Last updated on April 8, 2021
Most Georgia residents and people elsewhere across the country are well accustomed to perusing, negotiating and executing agreements across a wide spectrum of matters.
Indeed, many of us expect and insist upon it, not wanting to be shortchanged down the road or encounter unforeseen circumstances that lack a resolution process. We have agreements with providers of cable TV, with cellphone companies and with various retailers. As noted by a Huffington Post contributor, “We start a relationship with our mortgage holder with at least a 30-page document.”
That same writer, though, notes that we essentially fly blind into what is potentially for many people the longest-tenured relationship of their life.
That is of course marriage, which most people enter into without a thought of cementing understandings and expectations — and, as writer Lara Lillibridge states, “deal breakers” — into a written compact focused on assumptions and practicalities.
Yes, some couples have a prenuptial agreement or postmarital contract, but Lillibridge is referring to something far beyond that.
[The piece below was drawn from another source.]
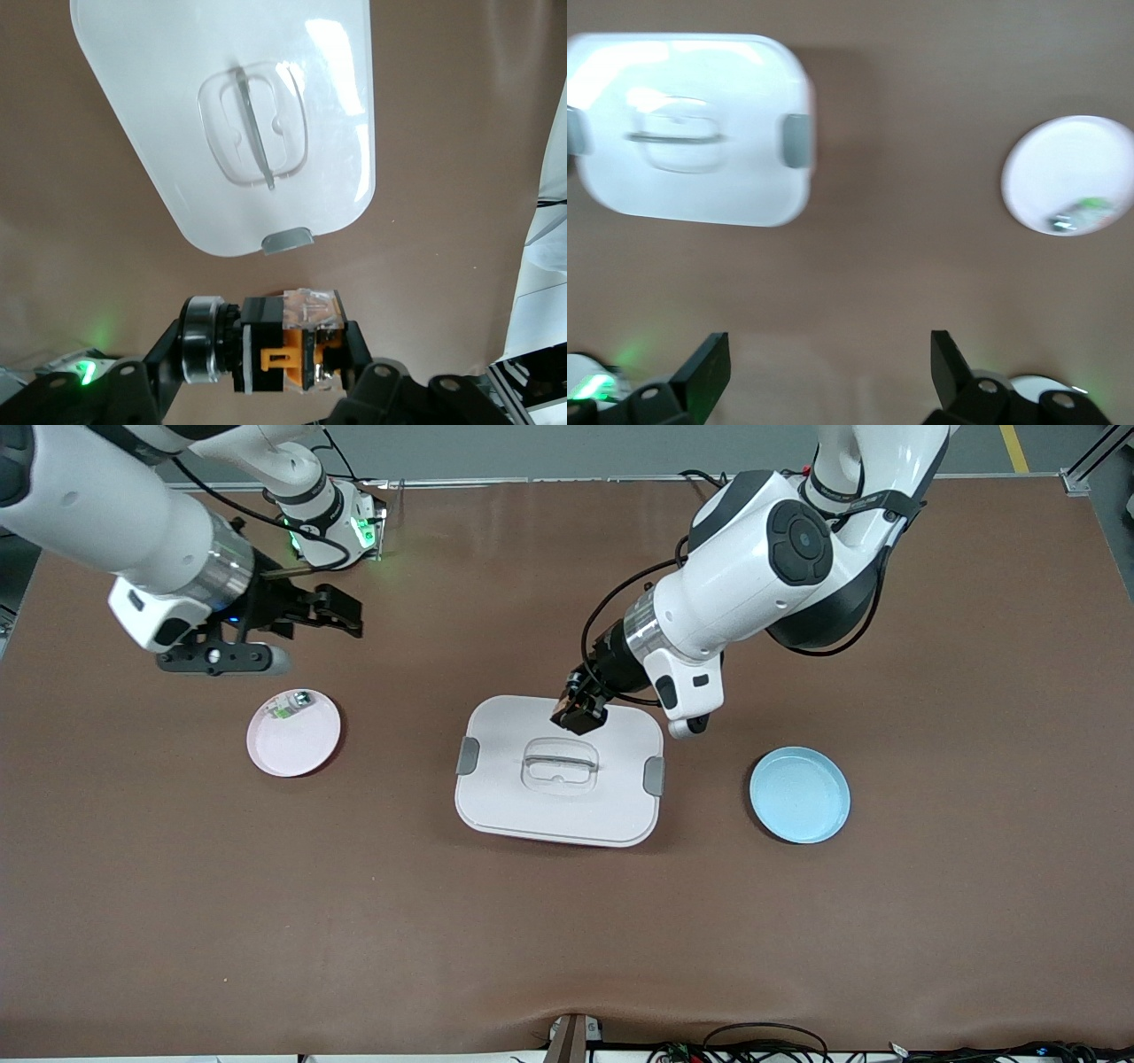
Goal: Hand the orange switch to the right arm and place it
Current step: 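Lift the switch with the left gripper while the right gripper approaches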
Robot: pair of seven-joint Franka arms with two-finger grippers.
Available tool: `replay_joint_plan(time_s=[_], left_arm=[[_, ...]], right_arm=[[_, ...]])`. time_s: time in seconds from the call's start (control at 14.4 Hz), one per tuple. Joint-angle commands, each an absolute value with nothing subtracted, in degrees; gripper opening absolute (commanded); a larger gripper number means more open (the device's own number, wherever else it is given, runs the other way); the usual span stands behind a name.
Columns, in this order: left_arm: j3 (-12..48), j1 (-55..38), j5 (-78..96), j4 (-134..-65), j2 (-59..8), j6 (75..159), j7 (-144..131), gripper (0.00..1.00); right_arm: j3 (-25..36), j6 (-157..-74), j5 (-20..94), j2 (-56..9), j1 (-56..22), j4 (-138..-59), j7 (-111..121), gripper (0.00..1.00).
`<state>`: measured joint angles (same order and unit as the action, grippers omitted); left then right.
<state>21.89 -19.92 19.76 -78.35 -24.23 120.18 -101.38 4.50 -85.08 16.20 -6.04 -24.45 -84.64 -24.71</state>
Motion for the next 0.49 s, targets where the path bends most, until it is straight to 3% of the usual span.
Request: replay_joint_plan(time_s=[0.0,0.21,0.42], left_arm=[[21.8,-21.9,20.8,-76.8,-25.3,121.5,-105.8,0.00],[21.7,-22.9,20.8,-76.8,-25.4,122.6,-108.2,0.00],[21.8,-24.2,20.8,-76.8,-25.8,124.9,-111.5,0.00]], right_arm=[[5.2,-97.0,23.1,1.6,-25.5,-97.9,-26.4,1.00],[5.1,-110.1,25.7,6.8,-29.0,-108.1,-26.5,1.00],[5.1,-116.7,32.0,7.1,-30.4,-110.8,-28.7,1.00]])
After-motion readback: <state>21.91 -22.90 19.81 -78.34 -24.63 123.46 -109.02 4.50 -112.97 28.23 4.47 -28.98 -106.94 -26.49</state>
She is essentially asking her audience to consider marriage in the manner that businesses are run, that is, with clearly spelled out expectations regarding all important aspects of it.
Such things might normally encompass division of labor, management of assets, parameters concerning the raising of the kids and the spending of time with friends and family members.
And as for those deal breakers, Lillibridge mentions the potential invocation of an “unless, to wit: I will continue to stay with you unless you physically or emotionally abuse me, unless you gamble away our savings, unless you don’t pay attention to the children … and so forth.
Much of what Lillibridge writes seems firmly tongue-in-cheek, although there is no mistaking her seriousness on this point: Spending a bit more time than is usually the case before marriage thinking “a little bit more about practicalities and less about abstract love” might go far toward retaining some marital magic down the road.